Unnamed: 0,index,Latitude,Longitude,geometry
0,London,51.507322,-0.127647,POINT (-0.12765 51.50732)
1,Brindisi,40.63592,17.688443,POINT (17.68844 40.63592)
2,Suez,29.974498,32.537086,POINT (32.53709 29.97450)
3,Mumbai,19.07599,72.877393,POINT (72.87739 19.07599)
4,Kolkata,22.541418,88.357691,POINT (88.35769 22.54142)
5,Hong Kong,22.279328,114.162813,POINT (114.16281 22.27933)
6,Yokohama,35.444991,139.636768,POINT (139.63677 35.44499)
7,San Francisco,37.779026,-122.419906,POINT (-122.41991 37.77903)
8,New York,40.712728,-74.006015,POINT (-74.00602 40.71273)
9,York,53.959055,-1.081536,POINT (-1.08154 53.95906)

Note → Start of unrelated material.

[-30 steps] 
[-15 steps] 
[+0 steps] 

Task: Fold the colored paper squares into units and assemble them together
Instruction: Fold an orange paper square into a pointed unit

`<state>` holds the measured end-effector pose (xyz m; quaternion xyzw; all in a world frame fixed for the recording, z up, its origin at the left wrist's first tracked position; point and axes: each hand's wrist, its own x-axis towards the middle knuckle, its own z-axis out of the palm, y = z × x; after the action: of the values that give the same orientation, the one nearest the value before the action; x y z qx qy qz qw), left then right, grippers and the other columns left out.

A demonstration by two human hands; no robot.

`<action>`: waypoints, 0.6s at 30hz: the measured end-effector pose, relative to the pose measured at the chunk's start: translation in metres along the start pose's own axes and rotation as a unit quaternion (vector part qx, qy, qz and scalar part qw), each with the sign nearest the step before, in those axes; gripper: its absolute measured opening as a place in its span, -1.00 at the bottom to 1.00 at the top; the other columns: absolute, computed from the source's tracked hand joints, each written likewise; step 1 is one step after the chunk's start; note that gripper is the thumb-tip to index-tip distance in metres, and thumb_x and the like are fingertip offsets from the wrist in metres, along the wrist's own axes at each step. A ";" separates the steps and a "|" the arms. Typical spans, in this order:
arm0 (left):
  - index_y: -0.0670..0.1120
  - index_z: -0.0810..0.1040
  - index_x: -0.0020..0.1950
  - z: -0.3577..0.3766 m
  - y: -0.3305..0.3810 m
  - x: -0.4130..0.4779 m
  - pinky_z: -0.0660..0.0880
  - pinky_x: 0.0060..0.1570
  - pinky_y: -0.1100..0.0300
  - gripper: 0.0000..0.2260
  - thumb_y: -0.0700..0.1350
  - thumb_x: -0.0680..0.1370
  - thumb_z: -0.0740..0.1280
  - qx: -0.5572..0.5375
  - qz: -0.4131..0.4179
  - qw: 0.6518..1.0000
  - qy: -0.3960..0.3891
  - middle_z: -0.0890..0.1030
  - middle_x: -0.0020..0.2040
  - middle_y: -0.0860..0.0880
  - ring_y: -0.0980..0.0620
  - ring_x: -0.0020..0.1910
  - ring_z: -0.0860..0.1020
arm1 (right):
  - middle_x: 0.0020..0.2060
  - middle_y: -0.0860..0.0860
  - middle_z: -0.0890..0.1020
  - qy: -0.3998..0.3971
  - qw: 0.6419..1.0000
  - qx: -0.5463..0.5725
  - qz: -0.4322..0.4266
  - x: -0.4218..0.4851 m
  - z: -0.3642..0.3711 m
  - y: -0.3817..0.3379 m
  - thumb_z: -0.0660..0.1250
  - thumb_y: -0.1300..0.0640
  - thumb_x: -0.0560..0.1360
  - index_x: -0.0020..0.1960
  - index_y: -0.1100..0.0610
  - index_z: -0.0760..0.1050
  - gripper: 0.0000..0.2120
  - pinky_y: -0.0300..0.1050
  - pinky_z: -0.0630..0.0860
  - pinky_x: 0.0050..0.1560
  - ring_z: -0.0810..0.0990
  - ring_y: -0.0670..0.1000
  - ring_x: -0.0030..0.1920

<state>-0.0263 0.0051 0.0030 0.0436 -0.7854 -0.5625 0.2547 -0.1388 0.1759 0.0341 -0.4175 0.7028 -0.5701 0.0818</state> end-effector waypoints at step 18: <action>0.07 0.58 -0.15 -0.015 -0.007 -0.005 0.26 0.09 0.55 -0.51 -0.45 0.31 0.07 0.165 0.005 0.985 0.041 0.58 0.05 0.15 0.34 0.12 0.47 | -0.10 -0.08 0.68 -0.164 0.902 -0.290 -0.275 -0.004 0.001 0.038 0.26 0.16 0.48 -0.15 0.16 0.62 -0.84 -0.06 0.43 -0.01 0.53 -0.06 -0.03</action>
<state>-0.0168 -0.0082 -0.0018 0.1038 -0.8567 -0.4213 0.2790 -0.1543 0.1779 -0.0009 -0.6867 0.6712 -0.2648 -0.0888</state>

Visited cities are presented on the below maps.

In [83]:
geo_df = gpd.read_file(gpd.datasets.get_path('naturalearth_cities'))

fig = px.line_geo(gdf, lat=gdf.geometry.y, lon=gdf.geometry.x, hover_name='index', projection='natural earth', color_discrete_sequence=["orangered"])
fig.update_geos(
    resolution=50,
    showcoastlines=True, coastlinecolor="mediumaquamarine",
    showland=True, landcolor="Green",
    showocean=True, oceancolor="LightBlue",
    showlakes=True, lakecolor="blue",
    showrivers=True, rivercolor="lightblue"
)
fig.update_layout(mapbox_style="open-street-map")
fig.show()

In [92]:
fig = px.scatter_mapbox(gdf, lat=gdf.geometry.y, lon=gdf.geometry.x, hover_name="index", zoom=1, color_discrete_sequence=["red"])
fig.update_layout(mapbox_style="open-street-map")
fig.update_layout(margin={"r":0,"t":0,"l":0,"b":0})
fig.show()

## Summary

1. The correct path from the book contained of 23 cities. Our code has found 24 - we are missing 2 (Allahabad and Medicine Bow) and we have 3 extra cities (York, Salt, Sioux).
2. Due to the age of the book, we had to face 2 problems: one related to changes in city names and second one related to the administrative changes.
3. The library "geonamecache" is also a popular one for finding cities and their alternative names, but can't extract these from a whole sentence.
4. Two cities that we weren't find was due to a fact that the "geotext" library doesn't recognize these cities.
5. Our scoring system is quite accurate.